Os primeiros cristãos eram geralmente gente simples, das camadas sociais mais baixas. Exteriormente não se distinguiam das outras pessoas do seu tempo, mas viviam de modo honesto e digno. Procuravam ser obedientes às autoridades e oravam pelos governantes.
À frente de cada comunidade havia epíscopos, ou então um colégio de presbíteros. Havia também diáconos, que cuidavam da administração e da distribuição dos bens entre os necessitados. Tanto os epíscopos como os presbíteros e os diáconos eram ordenados através da imposição de mãos. Esta estrutura ministerial, ainda não muito precisa, deu origem à hierarquia da Igreja tal como a conhecemos hoje.
Com Santo Inácio de Antioquia as coisas ficarão mais claras: “Que todos, assim como reverenciam Cristo, reverenciem os diáconos, o bispo, que é a imagem do Pai, e os presbíteros, que são o Senado de Deus, a Assembléia dos Apóstolos”. No início do século II, este regime se imporá naturalmente entre as igrejas da Ásia.

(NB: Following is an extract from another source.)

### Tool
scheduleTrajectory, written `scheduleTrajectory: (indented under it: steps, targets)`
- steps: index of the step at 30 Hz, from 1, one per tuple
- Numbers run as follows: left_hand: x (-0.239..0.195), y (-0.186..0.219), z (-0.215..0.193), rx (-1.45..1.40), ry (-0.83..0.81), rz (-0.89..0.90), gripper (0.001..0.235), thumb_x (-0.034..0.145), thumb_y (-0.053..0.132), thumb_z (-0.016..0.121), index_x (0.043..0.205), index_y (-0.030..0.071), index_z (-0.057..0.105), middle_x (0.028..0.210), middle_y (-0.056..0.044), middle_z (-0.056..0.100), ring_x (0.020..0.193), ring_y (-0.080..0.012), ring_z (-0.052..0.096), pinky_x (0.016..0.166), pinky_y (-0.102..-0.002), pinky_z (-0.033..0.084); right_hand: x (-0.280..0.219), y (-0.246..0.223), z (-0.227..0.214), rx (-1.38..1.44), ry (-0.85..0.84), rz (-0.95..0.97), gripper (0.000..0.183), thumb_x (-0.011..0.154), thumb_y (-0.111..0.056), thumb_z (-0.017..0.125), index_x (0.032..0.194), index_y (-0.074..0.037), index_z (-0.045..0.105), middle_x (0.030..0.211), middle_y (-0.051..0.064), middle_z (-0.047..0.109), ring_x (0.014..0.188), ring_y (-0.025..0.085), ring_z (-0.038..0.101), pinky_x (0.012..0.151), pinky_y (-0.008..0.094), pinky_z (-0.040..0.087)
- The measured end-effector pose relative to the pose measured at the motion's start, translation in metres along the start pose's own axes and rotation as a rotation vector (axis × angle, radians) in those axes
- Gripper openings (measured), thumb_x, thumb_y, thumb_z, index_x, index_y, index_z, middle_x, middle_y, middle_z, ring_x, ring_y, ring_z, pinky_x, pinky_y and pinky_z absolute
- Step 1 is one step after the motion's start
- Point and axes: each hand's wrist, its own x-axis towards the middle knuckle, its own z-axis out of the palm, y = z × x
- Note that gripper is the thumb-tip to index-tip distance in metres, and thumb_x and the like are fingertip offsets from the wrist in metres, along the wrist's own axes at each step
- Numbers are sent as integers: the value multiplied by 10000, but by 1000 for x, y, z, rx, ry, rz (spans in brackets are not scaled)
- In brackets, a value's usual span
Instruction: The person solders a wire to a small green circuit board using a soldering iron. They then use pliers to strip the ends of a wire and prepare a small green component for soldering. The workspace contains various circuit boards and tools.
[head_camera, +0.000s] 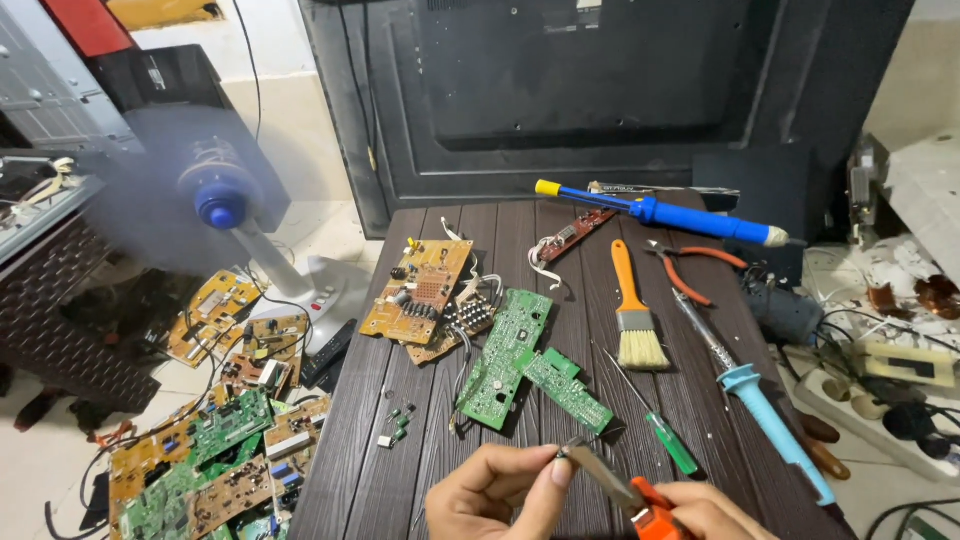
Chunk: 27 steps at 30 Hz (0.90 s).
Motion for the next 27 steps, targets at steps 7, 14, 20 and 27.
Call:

O que não se pode negar é que, desde os seus primórdios, a Igreja possui uma constituição hierárquica, formada pelos apóstolos e por Pedro, e que esta constituição foi transmitida sempre e ininterruptamente através do sacramento da Ordem. Os apóstolos fundaram comunidades e ordenaram pessoas para presidi-las. Estas, por sua vez, ordenaram outras como sucessoras, e o processo prosseguiu em uma cadeia contínua que permite ligar cada bispo, cada padre, cada diácono da Igreja de hoje aos apóstolos e, dos apóstolos, ao próprio Jesus Cristo.
De modo particular, o bispo de Roma é o sucessor do apóstolo Pedro e, portanto, responsável por garantir a unidade e a integridade da fé da Igreja.

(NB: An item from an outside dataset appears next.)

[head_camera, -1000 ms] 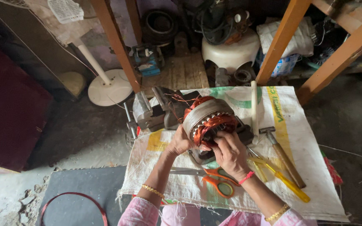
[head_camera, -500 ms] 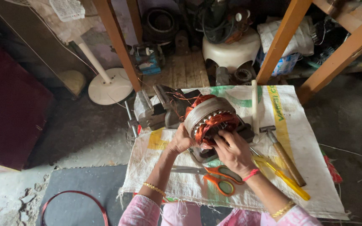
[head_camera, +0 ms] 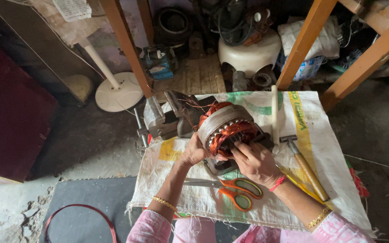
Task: The person winds copper wire by hand into the slots of a motor stator held in a bench vise. They repeatedly insert and adjust the wire with both hands, occasionally rotating the stator to access different slots.
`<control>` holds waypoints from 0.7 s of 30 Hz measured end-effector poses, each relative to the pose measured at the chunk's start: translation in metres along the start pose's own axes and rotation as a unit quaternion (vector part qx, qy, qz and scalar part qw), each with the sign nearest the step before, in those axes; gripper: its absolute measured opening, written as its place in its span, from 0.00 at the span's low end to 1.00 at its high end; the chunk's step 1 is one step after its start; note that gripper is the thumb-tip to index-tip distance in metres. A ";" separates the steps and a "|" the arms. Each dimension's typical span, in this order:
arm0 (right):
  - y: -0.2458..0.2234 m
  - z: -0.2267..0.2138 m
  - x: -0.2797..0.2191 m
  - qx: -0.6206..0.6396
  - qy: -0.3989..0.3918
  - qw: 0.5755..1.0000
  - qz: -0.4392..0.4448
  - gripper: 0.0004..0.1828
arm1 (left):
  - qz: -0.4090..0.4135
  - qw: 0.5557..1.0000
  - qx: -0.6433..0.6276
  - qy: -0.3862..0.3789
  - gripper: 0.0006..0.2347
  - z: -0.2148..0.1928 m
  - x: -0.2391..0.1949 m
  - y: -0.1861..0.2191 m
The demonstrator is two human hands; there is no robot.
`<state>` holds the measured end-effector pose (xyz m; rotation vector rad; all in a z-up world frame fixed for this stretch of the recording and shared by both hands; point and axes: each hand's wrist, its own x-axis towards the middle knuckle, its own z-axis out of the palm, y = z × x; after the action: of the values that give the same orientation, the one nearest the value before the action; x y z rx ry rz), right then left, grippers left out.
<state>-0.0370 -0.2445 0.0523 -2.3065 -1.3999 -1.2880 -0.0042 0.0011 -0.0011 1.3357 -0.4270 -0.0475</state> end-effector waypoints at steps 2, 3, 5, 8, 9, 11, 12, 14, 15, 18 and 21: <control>-0.001 0.001 0.004 0.035 -0.003 0.999 0.014 0.11 | 0.012 0.999 0.039 0.001 0.37 0.001 0.000 0.002; -0.001 0.000 0.007 0.052 -0.004 0.998 0.020 0.10 | 0.019 0.998 0.058 0.001 0.37 0.001 0.000 0.003; -0.003 -0.002 0.009 0.059 -0.003 0.997 0.039 0.10 | 0.006 0.996 0.089 0.010 0.39 0.001 0.002 0.005; -0.005 -0.005 0.012 0.082 -0.014 0.995 0.051 0.12 | 0.001 0.998 0.063 0.022 0.42 0.002 0.001 0.004; -0.005 -0.005 0.013 0.090 -0.019 0.994 0.052 0.12 | 0.002 0.999 0.043 0.025 0.43 0.003 0.001 0.003; -0.003 -0.004 0.013 0.090 -0.017 0.995 0.050 0.11 | 0.007 0.999 0.030 0.014 0.43 0.003 0.002 0.003; -0.002 -0.002 0.012 0.090 -0.018 0.995 0.048 0.10 | 0.010 1.000 0.022 0.009 0.44 0.003 0.003 0.002; -0.001 0.002 0.008 0.065 -0.026 0.997 0.043 0.08 | 0.015 1.000 0.023 0.007 0.44 0.002 0.005 0.000; -0.001 0.005 0.007 0.054 -0.030 0.997 0.038 0.06 | 0.019 1.000 0.024 0.008 0.44 0.000 0.005 -0.001; -0.002 0.015 0.002 0.075 0.014 0.997 0.029 0.06 | 0.016 0.998 0.055 0.010 0.43 -0.001 0.003 -0.003; -0.003 0.012 0.003 0.098 0.080 0.992 0.017 0.09 | -0.004 0.995 0.104 0.005 0.41 0.000 0.002 0.002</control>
<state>-0.0318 -0.2344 0.0461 -2.0432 -1.3618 -1.2362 -0.0025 0.0013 0.0009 1.5431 -0.4257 -0.0025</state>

Outra característica relevante dos primeiros cristãos era a ansiedade pelo retorno do Senhor, a Parusia. Pelas cartas de Paulo vemos que a volta iminente de Jesus era crença comum. Nas assembléias litúrgicas ouvia-se freqüentemente a exclamação cheia de esperança: “Maranatha! Vem Senhor Jesus!” Com o tempo percebeu-se que a vinda de Jesus não era tão iminente.
O cristianismo se aproveitou da imensa rede de estradas que interligava o Império. Desenvolveu-se principalmente no meio urbano. De boca em boca, através de escravos, mercadores, viajantes, judeus helenizados, artesãos, a Boa-Nova ia chegando aos lugares mais distantes. O Império de Roma tornou-se, logo, a “pátria do cristianismo”.